Near Oceania includes New Guinea and the neighboring Admiralty, Bismarck, and Solomon Islands, all inhabited in the Pleistocene and early Holocene, while Remote Oceania includes the remaining Oceanic islands to the north and east of the Solomons that were settled in two waves beginning approximately 3,000 and 1,000 years ago.
Modern archaeology in Oceania has its roots in the comparative ethnology of the region at the beginning of the 20th century, an ethnology influenced by the accounts of European explorers and missionaries from the previous 200 years.
This ethnological research described archaeologically relevant behavior, material culture, and landscapes, but it was not until 1947 that the first archaeological excavations were conducted—a late start on the world stage owing to the mistaken belief that there was little time-depth to Oceanic cultures.

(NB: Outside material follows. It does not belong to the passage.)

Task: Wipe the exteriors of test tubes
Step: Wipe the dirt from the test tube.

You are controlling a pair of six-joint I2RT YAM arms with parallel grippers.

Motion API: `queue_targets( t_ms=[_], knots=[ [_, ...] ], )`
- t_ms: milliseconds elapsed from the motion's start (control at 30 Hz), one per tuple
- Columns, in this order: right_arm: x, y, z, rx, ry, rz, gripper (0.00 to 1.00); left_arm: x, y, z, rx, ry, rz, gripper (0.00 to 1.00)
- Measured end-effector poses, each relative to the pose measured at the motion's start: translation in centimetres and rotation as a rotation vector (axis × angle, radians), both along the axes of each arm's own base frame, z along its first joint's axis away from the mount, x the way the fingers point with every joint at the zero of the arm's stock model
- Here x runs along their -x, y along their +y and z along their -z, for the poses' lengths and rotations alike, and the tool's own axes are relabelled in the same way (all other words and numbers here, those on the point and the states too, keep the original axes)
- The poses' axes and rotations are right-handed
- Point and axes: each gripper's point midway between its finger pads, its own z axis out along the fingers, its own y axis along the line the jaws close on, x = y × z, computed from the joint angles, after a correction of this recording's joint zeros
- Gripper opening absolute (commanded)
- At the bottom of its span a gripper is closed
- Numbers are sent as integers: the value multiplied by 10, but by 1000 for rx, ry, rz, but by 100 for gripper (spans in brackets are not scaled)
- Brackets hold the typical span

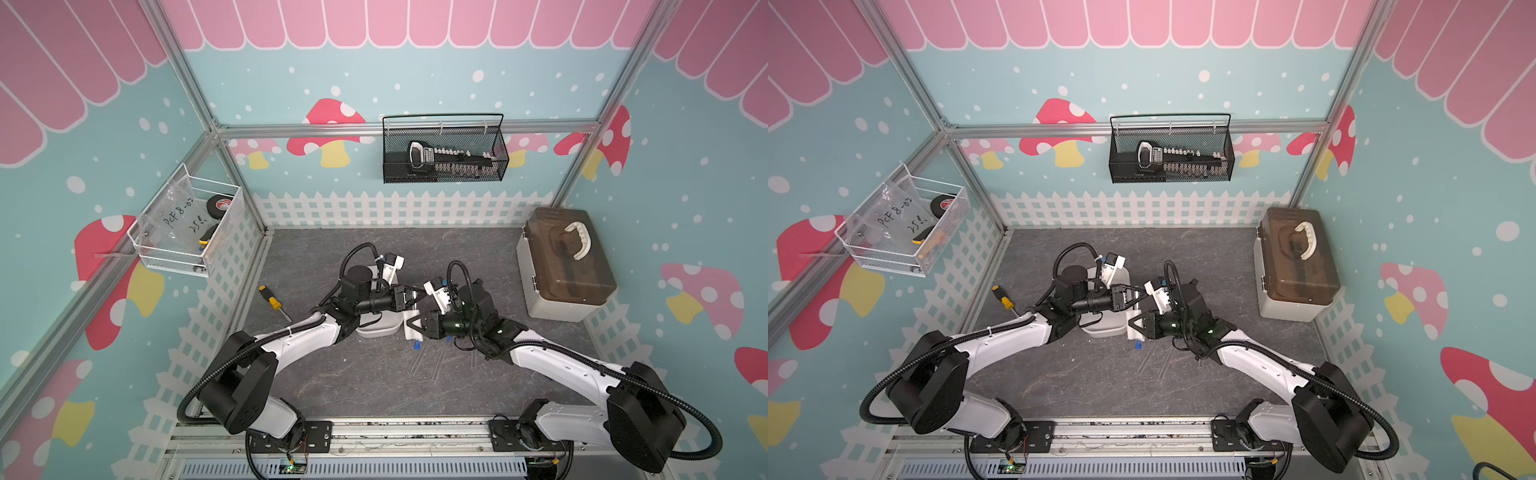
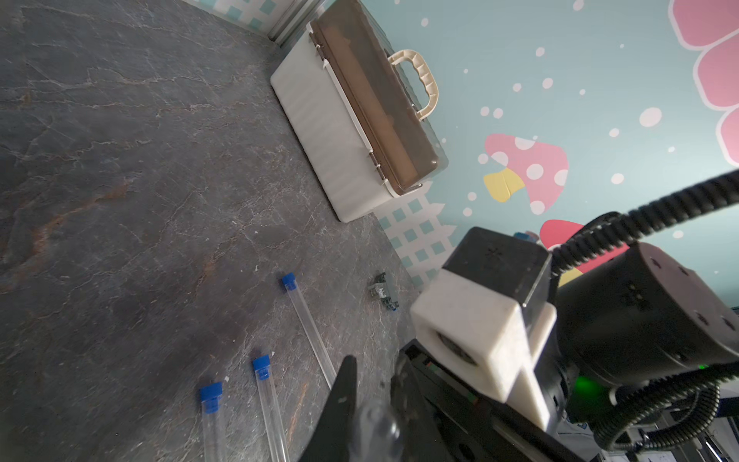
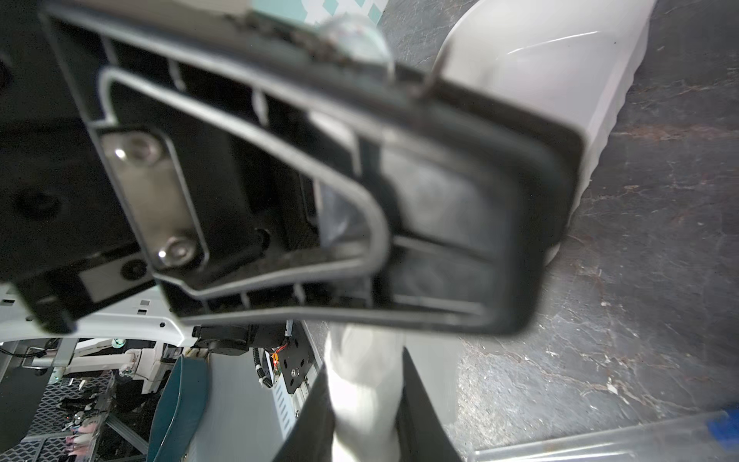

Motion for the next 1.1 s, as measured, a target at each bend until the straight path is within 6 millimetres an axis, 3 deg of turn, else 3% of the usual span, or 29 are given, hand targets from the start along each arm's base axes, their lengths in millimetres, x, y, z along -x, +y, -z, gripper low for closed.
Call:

In the second half of the 20th century, the pace of archaeology in Oceania quickened, with research focused on the chronological sequences of various islands and archipelagos, the geographic origins of particular groups, and changes in political complexity over time.
Archaeologists still investigate many of these issues, but the diversity of research topics has increased.
Theoretically, archaeological research in Oceania is solidly processual (although additional frameworks are beginning to appear) and this is born out of a decades-old approach to islands as laboratories for comparisons of cultural variation and attendant explanatory processes, particularly evolutionary and ecological ones.
More recently, historical archaeology and indigenous archaeology have become prominent perspectives.